Map of SNPs associated with height, as identified by the GIANT Consortium meta-analysis, L₁ -penalized regression, and standard GWAS. Base-pair distance is given by angle, and chromosome endpoints are demarcated by dotted lines. Starting from 3 o’clock and going counterclockwise, the map sweeps through the chromosomes in numerical order. As a scale reference, the first sector represents chromosome 1 and is ∼ 250 million base-pairs. The blue segments correspond to a 1 Mb window surrounding the height-associated SNPs discovered by GIANT. Note that some of these may overlap. The yellow segments represent L₁ -selected SNPs that fell within 500 kb of a (blue) GIANT-identified nonzero; these met our criterion for being declared true positives. The red segments represent L₁ -selected SNPs that did not fall within 500 kb of a GIANT-identified nonzero. Note that some yellow and red segments overlap given this figure’s resolution. There are in total 20 yellow/red segments, representing L₁ -selected SNPs found using all 12,454 subjects.
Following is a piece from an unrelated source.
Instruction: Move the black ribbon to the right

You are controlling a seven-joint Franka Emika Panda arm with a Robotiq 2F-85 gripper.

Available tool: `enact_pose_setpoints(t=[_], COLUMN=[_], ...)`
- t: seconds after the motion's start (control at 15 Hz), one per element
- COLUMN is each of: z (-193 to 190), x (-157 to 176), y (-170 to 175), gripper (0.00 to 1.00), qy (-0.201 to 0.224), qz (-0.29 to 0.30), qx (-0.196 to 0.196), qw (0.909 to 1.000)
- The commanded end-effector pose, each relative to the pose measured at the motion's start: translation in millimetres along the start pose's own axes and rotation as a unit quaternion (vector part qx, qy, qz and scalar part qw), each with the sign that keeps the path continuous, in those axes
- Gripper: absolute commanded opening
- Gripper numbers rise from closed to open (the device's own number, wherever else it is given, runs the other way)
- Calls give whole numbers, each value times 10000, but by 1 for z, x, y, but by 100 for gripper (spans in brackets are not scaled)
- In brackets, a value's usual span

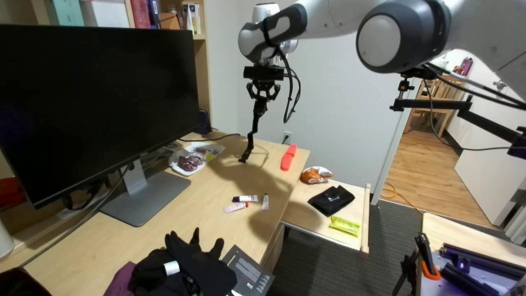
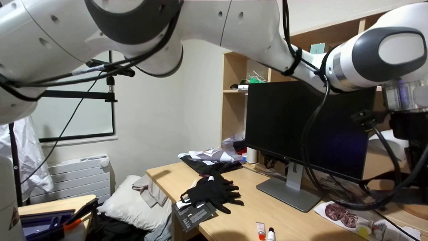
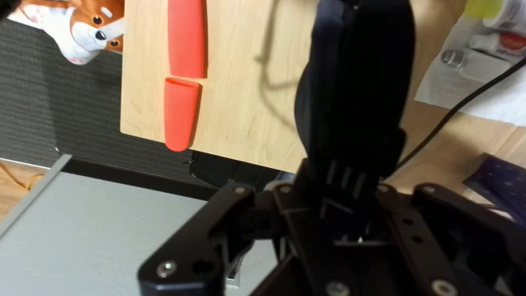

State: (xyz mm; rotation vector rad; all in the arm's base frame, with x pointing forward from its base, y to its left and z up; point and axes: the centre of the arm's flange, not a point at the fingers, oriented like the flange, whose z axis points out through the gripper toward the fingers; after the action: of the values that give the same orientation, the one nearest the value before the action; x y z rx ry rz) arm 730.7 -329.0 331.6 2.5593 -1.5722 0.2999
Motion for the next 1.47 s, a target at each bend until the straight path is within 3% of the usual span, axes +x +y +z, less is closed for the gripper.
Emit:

The white dots represent the locations of SNPs selected by MR at a P -value threshold of 10^− 8.

Figure 11

Measures of recovery using marginal regression (standard GWAS) as a function of sample size. All SNPs surviving the chosen − log₁₀P − value threshold were selected. The recovery measures, computed over the selected SNPs, were (A) the adjusted positive predictive value (PPV*) and (B) the median P -value divided by the P -value cutoff. Highlighted in red is the cutoff we used for MR in Figure 10.